Nearly 200 students packed the Healey Family Student Center Social Room Wednesday night to listen to two experts on nuclear proliferation, Professor Matthew Kroenig and National Security Advisor to the Vice President Colin Kahl debate the recent accord reached with Iran. The event was hosted by the College Democrats and co-sponsored by the Georgetown Israel Alliance, the International Relations Club, J Street U and the Security Studies Program. The debate was moderated by Ariane Tabatabai, a visiting professor for the SSP.
In the event, Kroenig argued against the deal, while Kahl expressed his support for it. Both acknowledged that the deal was nearly guaranteed to pass in Congress, a prediction that was proven correct when Democrats blocked a resolution of disapproval of the deal from going to vote.
While the debate marks the third time the two have clashed over Iranian proliferation, it is the first time they have publically debated about the topic in person. In 2012, Kroenig published an article in Foreign Affairs titled “Time to Attack Iran,” to which Kahl replied in the next issue with a rebuttal, “Not Time to Attack Iran.” Two years later, Kroenig published another piece in support of an attack in Foreign Affairs, to which Kahl replied for the second time with an article titled “Still Not Time to Attack Iran.”
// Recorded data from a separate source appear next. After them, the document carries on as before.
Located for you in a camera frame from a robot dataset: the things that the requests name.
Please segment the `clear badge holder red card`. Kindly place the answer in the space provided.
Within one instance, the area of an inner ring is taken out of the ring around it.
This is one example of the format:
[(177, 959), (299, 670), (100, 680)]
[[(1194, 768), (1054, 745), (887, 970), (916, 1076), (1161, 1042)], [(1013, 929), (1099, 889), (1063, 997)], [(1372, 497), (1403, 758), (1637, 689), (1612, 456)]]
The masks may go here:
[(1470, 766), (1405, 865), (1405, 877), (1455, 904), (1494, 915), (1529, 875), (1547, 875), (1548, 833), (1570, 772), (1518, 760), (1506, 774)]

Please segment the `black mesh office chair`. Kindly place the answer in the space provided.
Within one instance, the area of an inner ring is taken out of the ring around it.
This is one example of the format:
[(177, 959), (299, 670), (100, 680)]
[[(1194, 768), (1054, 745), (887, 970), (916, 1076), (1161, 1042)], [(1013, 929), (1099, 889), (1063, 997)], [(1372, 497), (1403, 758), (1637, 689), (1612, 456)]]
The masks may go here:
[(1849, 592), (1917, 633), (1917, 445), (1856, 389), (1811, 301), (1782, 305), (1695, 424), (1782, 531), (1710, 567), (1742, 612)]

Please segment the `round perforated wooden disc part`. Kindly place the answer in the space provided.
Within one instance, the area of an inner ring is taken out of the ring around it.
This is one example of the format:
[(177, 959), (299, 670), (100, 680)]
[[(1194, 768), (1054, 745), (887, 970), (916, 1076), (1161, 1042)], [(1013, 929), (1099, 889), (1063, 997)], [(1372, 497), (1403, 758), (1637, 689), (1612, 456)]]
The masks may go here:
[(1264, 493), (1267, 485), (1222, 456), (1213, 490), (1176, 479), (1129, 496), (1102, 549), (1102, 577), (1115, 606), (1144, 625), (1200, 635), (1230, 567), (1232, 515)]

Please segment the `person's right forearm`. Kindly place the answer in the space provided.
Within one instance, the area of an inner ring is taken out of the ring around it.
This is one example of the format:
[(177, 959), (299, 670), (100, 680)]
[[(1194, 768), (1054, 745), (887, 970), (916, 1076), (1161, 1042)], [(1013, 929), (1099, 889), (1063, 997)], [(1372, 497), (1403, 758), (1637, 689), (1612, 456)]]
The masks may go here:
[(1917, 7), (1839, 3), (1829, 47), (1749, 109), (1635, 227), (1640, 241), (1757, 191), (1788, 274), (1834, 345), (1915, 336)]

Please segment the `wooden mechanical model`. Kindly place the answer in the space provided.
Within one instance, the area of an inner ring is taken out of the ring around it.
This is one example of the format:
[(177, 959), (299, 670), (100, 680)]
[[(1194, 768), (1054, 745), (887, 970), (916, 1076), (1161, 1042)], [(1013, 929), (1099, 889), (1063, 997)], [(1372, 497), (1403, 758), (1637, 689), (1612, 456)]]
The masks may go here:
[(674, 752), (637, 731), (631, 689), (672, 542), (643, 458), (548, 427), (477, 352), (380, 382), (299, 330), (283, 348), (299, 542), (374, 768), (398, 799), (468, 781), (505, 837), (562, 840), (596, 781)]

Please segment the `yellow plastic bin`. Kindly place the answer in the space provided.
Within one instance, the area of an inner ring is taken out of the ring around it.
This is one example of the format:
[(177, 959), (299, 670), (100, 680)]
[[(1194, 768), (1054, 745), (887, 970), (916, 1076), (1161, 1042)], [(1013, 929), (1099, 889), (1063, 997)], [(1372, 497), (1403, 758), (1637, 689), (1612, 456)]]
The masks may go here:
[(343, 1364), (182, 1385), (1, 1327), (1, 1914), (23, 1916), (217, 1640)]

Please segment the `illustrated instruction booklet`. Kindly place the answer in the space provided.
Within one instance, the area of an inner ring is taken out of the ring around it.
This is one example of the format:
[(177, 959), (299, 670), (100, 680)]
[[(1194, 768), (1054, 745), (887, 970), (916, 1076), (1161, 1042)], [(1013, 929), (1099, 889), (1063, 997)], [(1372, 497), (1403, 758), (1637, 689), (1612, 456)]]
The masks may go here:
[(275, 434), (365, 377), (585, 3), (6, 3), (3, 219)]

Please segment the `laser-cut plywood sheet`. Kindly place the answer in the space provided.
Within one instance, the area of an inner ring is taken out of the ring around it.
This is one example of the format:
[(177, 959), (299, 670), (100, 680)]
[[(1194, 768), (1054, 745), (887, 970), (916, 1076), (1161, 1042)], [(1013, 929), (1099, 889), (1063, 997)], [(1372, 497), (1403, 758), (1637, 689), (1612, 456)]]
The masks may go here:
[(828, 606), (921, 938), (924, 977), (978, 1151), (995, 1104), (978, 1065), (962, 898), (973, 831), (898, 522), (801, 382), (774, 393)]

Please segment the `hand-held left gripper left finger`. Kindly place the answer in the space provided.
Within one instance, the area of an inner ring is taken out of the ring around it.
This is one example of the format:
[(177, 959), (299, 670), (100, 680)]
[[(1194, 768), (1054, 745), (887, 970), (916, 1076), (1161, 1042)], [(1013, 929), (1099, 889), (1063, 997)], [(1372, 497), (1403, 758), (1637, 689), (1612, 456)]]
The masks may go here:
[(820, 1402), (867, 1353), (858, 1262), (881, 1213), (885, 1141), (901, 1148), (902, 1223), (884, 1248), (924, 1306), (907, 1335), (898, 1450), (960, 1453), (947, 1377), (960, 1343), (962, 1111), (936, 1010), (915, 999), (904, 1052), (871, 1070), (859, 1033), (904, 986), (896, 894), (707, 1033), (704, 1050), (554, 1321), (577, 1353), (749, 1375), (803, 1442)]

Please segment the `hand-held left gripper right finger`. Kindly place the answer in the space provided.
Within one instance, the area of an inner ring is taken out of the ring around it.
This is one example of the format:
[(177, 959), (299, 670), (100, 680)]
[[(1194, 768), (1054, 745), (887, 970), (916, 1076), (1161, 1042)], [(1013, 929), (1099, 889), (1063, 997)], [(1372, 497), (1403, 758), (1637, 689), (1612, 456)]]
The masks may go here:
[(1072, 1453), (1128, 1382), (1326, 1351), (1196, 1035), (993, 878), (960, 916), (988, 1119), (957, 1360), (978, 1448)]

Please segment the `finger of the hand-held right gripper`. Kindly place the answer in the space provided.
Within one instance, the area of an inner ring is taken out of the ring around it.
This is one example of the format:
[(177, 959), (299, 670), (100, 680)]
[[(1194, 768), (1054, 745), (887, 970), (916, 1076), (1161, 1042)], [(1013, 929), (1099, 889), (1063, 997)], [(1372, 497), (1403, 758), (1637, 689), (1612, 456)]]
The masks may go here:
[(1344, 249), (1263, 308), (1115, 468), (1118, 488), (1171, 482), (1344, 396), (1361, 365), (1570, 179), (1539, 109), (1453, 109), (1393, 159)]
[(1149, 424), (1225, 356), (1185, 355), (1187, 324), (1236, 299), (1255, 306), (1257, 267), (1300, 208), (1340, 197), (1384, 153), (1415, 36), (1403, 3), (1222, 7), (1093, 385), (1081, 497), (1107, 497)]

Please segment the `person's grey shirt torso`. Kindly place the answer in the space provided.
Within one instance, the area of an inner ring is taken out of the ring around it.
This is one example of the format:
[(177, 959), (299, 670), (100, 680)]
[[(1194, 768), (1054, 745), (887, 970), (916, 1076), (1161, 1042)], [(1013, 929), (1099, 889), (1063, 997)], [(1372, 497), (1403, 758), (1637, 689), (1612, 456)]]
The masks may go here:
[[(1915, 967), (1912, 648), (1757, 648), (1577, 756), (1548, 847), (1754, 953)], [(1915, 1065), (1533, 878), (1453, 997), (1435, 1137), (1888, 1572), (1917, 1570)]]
Before starting the debate, Tabatabai provided an overview of the deal.
“What it aims to do is to ensure that Iran is prevented from creating nuclear weapons by enforcing international inspections and reducing Iran’s nuclear capabilities. In exchange, Iran is going to receive sanctions relief, which are hurting Iran’s economy,” Tabatabai said.
The debate began with three-minute opening statements from Kroenig and Kahl. Following the opening statements, the debate rotated the questions between the debaters with a two-minute response to a question followed by a one-minute rebuttal and 30-second counter-rebuttal.
In his opening remarks, Kroenig expressed doubts about Iran’s trustworthiness and asserted that the deal was only short-term, allowing Iran to expand its conventional weapons programs.
“We need to be skeptical. We’re dealing with a dangerous adversary,” Kroenig said. “There is a difference between operating a peaceful nuclear program, operating reactors for research or energy purposes and making the fuel for those reactors, because once you have the ability to make the fuel for reactors, you also have the ability to make the fuel for nuclear weapons.”
Kroenig continued by pointing out benchmarks of the deal that allow Iran to buy conventional weapons in six years and have ballistic missiles by eight years time, which he argued would allow them to build Intercontinental Ballastic Missiles that could hit the East Coast.
On the other hand, Kahl expressed his support for the deal, labelling it as a diplomatic way to resolve the conflict.
“What the president has made clear from the beginning is that a peaceful diplomatic solution is ultimately the most enduring and sustainable solution to this problem, and that’s the solution that we have,” Kahl said.
Kahl further argued that the deal was an effective long-term solution.
“It’s a good deal. It closes off the various pathways by which Iran could get a bomb; the uranium pathway, the plutonium pathway and the covert pathway,” Kahl said. “Right now, without this deal, Iran could produce highly enriched uranium for its first nuclear weapon in as little as two to three months,”
Throughout the debate, Kahl referred to Kroenig’s arguments for a better deal as “crazy talk” and “fantasy,” suggesting that other countries would abandon negotiations if the United States gave up the deal.
Kroenig responded by saying that Kahl was stuck in a “White House echo chamber.”
“I’m the one living in the real world, who understands power dynamics and understands these issues,” Kroenig said.
Katie Kelly (SFS ’19) said she attended the event because she wanted to hear alternative views on the Iran deal.
“Before the event I was mainly against the deal,” Kelly said. “I felt if there was lifted sanctions there would be more money that the Iranian government could deal to anti-American terrorist groups, and both sides agreed on that point.”
Jawad Pullin (COL ’18), a member of the College Democrats who helped to organize the event, said he supports the deal and hopes the event sparked dialogue.
“[We wanted it to be] an objective debate to bring the campus out to see two sides of the issue,” Pullin said.